In this talk, I present Relyzer, an approach that systematically analyzes all application fault sites to identify virtually all SDC-vulnerable program locations. Instead of performing time-consuming fault injections on all possible application-level fault sites, which is impractical, Relyzer carefully picks a small subset. It employs novel fault pruning techniques that reduce the number of faults sites by either predicting their outcomes or showing them equivalent to others. Results show that 99.78% of faults are pruned across twelve studied workloads reducing the complete application reliability evaluation time by 2-6 orders of magnitude.

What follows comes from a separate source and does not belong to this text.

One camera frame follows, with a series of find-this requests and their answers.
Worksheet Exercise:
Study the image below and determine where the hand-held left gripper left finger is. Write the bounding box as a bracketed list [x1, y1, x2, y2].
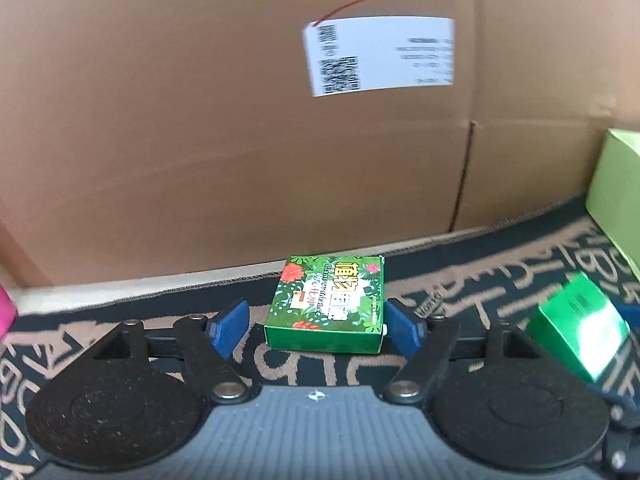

The ability to list virtually all SDC-vulnerable program locations can transform the area of designing application-centric reliability solutions. As a first step, I employed Relyzer, identified SDC-hot program locations, and developed low cost program-level error monitors to convert SDCs to detections. This application-centric solution, for the first time, allows software and hardware architects, who largely over-provision systems for higher reliability (by trading off performance or power), to tune reliability by protecting just the desired set of vulnerable program locations. Relyzer also opens new avenues of research in designing error-resilient programming models as well as even faster (and simpler) evaluation methodologies.
Siva Hari is a Ph.D. candidate in the Department of Computer Science at the University of Illinois at Urbana-Champaign. His research interests lie in the areas of computer architecture, reliability-aware systems, and energy efficient computing. He received the W.J. Poppelbaum Memorial Award from the Computer Science Department at University of Illinois at Urbana-Champaign in 2012 for academic merit and creativity in computer architecture. He also won the Margarida Jacome Best Poster Award at the GSRC Annual Symposium in 2012 where 56 projects were showcased from 15 universities. His Relyzer paper, originally published in ASPLOS 2012, was recently selected for IEEE Micro’s Top Picks 2013 issue; only 11 papers were chosen from top computer architecture papers published in 2012 be included in this issue. Siva holds a M.S. from University of Illinois and B.Tech. from Indian Institute of Technology (IIT) Madras.